4. Toward a "Notional" Realism?
Chikamatsu holds that each character should meet the audience's expectations of social class; for example, the role of a low-class prostitute should be written so that her dress, speech and behavior conform to the audience's expectation of such a person. Though it sounds at first as if Chikamatsu is advocating a realism of sorts, he is in fact describing a kind of realism once-removed, which I call "notional realism." Chikamatsu does not seek to mirror nature as it is; rather, his aim is to preempt the expectations of the audience, and present them with an exaggerated image of their own notions. "Would it prove entertaining if an actor," he rhetorically asks, "were to appear on the stage and perform with his beard growing wild and his head shaken?" The answer is, of course, no; in fact, the audience would be bored to death with a makeup-less actor who was an exact duplicate of a real retainer.
Whereas with Plato's idealism the "ideal form" has an existence independent from the perceiving mind, with Chikamatsu's "notional realism" the characters correspond only to the anticipated notions of the audience, which may or may not be reliable representations of reality. In this sense, Chikamatsu's "notional realism" is perhaps more akin to Berkeley's idealism than to that of Plato. (Then again, perhaps it is inappropriate to draw comparisons to either.)

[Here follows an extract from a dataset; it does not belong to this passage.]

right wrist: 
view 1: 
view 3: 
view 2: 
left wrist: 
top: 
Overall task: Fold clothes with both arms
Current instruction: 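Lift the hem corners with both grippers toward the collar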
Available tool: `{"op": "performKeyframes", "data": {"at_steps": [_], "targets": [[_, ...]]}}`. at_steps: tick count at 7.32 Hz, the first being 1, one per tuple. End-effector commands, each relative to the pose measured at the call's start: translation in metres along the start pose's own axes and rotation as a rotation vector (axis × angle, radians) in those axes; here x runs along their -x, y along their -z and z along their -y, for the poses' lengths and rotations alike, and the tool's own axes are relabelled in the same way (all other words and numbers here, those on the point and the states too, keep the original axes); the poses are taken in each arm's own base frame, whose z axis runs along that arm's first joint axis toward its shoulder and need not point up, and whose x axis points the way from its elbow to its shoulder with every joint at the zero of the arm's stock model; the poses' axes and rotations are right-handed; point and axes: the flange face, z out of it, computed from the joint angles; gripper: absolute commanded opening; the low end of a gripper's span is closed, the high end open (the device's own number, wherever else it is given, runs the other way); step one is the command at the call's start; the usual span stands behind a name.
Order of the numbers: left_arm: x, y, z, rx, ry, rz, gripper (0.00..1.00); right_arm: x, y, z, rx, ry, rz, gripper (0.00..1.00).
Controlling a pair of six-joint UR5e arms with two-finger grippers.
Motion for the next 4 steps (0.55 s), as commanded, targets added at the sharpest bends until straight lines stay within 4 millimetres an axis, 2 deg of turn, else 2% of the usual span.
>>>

Such a "notional realism" may remind one of the works of Tanizaki Jun'ichirō (1886-1965), who, whether or not consciously influenced by Chikamatsu, seemed to share a similar notion of representation. When attacked (as he often is by feminist critics) for creating female "types" rather than "individuals," Tanizaki can be defended on the grounds that his fiction is not concerned with the presentation of women as they are per se; rather, he is interested only in presenting woman as they are perceived and altered by the imaginations of men. (An exception to this might be his
Sasame yuki.)
In conclusion, it seems that the rising demand for realism among the Edo public was all but ignored by Chikamatsu, who stubbornly (and correctly!) insisted that realism, in the colloquial sense, is artless, insipid, and to be avoided whenever possible, as it "would permit no pleasure in the work." If real women never speak in such a way, so be it! This is how they would speak if they could, Chikamatsu seems say. "Such things fall under the heading of art," he insists, and "it is because they say what could not come from a real woman's lips that their true emotions are disclosed." He points out that exact copies of life are indeed vulgar, as is illustrated in the famous example of the court lady who, unable to meet her lover, had his exact duplicate made, only to soon grow bored of it. Successful art is always artificial, and the more stylized it is, the better. Recalling Chikamatsu's words, Hozumi sums up this idea:
"This is what I mean by the slender margin between the real and the unreal. It is unreal, and yet it is not unreal; it is real, and yet it is not real. Entertainment lies between the two."